We wrote about the Washington Agreement in our February newsletter. In our view, the amount that the central banks agreed to sell is irrelevant. 500 tonnes of gold is worth about USD $7bil today. There are over USD $2trillion+ held by Asian central banks and Arab royal families. They can quickly soak up 500 tonnes a year without a hiccup. In fact we believe Asian bankers will be enthused and thrilled to buy up thousands of tonnes if they can somehow manage not to rattle the dollar-gold price.
Hear the tone from the central bankers.
- UK with only about 300 tonnes of gold left, opted out of the agreement. They cite no further plans to sell holdings of gold from its reserves.

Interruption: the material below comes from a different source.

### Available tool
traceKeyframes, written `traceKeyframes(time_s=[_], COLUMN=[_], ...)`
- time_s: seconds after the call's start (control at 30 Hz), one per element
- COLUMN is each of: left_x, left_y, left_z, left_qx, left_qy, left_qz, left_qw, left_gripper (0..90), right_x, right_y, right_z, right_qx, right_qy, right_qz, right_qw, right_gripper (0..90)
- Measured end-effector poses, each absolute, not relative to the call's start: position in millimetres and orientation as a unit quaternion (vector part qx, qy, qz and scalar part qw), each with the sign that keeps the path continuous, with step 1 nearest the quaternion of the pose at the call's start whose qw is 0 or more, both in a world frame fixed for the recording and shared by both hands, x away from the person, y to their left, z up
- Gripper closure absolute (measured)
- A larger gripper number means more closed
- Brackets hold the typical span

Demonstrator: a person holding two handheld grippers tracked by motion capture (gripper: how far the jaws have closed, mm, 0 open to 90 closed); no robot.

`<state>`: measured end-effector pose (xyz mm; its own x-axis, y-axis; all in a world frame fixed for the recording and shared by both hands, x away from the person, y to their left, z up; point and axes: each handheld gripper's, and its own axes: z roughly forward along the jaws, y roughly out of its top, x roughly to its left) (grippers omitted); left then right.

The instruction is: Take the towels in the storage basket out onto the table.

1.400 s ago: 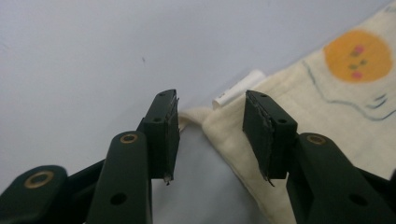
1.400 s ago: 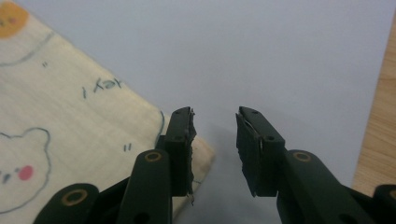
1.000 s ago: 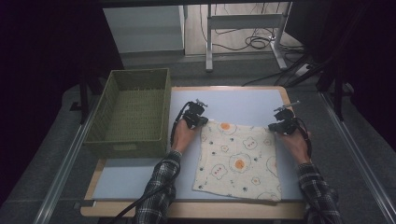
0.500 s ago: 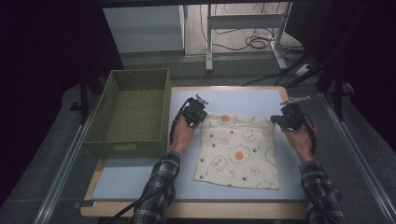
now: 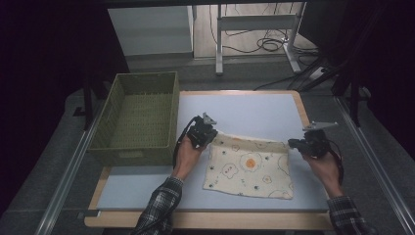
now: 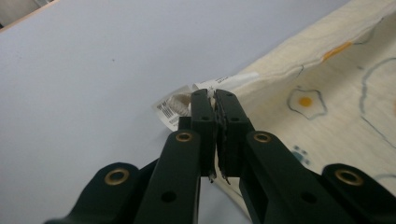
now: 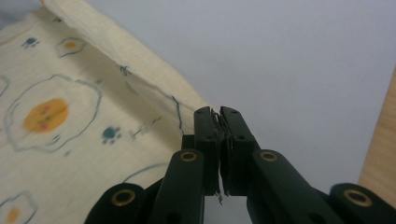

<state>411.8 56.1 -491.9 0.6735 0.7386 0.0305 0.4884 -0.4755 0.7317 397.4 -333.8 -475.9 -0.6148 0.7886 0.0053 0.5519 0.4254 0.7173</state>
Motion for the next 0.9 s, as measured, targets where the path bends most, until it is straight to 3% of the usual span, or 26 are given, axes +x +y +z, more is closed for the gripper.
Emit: traceKeyframes(time_s=[0.53,0.9], left_x=[338,301], left_y=[81,88], left_z=[-498,-511], left_qx=[0.848,0.853], left_qy=[0.314,0.295], left_qz=[0.144,0.129], left_qw=[0.403,0.411], left_gripper=[86.9,86.6], right_x=[317,283], right_y=[-336,-335], right_z=[-477,-486], right_qx=[0.367,0.355], right_qy=[0.843,0.851], right_qz=[0.370,0.368], right_qw=[0.135,0.118], right_gripper=[86.3,86.2])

- While Germany's Bundesbank is part of the deal, it may not sell any gold from its reserves "because the majority of [its] board is not supportive of selling any," said John Vail, a senior strategist at Mizuho Securities USA.

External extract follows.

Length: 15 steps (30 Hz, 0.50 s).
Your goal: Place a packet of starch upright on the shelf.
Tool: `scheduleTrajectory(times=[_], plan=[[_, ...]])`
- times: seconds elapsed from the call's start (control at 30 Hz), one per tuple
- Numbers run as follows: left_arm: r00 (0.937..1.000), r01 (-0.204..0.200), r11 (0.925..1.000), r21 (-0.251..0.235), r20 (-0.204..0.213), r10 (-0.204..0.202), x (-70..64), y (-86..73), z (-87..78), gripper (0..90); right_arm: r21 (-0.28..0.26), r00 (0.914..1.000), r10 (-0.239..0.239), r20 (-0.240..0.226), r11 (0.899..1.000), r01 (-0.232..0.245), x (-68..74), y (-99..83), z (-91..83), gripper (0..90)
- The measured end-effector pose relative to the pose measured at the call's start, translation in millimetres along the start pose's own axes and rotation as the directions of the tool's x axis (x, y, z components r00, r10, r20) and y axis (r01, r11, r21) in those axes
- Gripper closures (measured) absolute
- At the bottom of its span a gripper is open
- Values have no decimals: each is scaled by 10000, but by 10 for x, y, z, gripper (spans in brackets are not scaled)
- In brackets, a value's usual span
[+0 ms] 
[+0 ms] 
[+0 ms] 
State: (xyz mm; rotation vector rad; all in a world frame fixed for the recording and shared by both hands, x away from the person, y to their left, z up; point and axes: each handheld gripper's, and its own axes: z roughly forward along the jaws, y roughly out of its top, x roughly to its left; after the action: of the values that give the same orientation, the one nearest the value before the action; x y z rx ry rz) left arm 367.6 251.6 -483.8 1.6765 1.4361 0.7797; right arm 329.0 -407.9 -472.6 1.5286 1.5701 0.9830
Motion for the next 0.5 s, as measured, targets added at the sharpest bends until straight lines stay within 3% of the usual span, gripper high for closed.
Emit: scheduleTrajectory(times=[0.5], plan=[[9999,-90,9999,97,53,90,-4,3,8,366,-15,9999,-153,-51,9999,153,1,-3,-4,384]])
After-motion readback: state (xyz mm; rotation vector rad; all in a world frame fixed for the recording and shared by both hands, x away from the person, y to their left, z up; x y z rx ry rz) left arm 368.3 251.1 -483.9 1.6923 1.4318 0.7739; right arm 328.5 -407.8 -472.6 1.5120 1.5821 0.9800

- The Swiss National Bank said it would not dispose more than 130 tonnes/yr, as it completes a gradual 1,300-tonne halving of its reserves that has been underway for several years.
The joint statement was signed by the ECB and central banks in Italy, Spain, Portugal, Greece, Luxembourg, France, Belgium, Ireland, the Netherlands, Germany, Austria, Finland, Switzerland and Sweden.
Bank of Portugal revealed in its 2001 annual report is that 433 tonnes [metric tons] of gold -- some 70 percent of its gold reserve -- either have been lent or swapped into the market. It's also reported that the Bank sold 90 tonnes of gold in 2002. This leaves less than 60 tonnes with the Bank of Portugal.
The Dutch sold 170 tonnes with 700 tonnes left. Austria sold 90 tonnes with about 150 tonnes left. The two standing heavy weights, France (3,000 tonnes) and Italy (official listed with 2,500 tonnes) didn't contribute to the sales during the last agreement. We believe the French will never part with their gold.
Frankly we wonder how the banks could muscle out 500 tonnes of gold a year without heavy participation from Germany.
Get back to our point. The tones of the central bankers have decidedly changed. In our view, while their decision might alter the timing of gold's ascend but not the outcome, their shift in sentiment does remove the fear of traders who are long gold. More importantly it sends a signal to those mega-accumulators that "Look there is no more cheap gold left, you should grab whatever that's around in the market and be glad you did."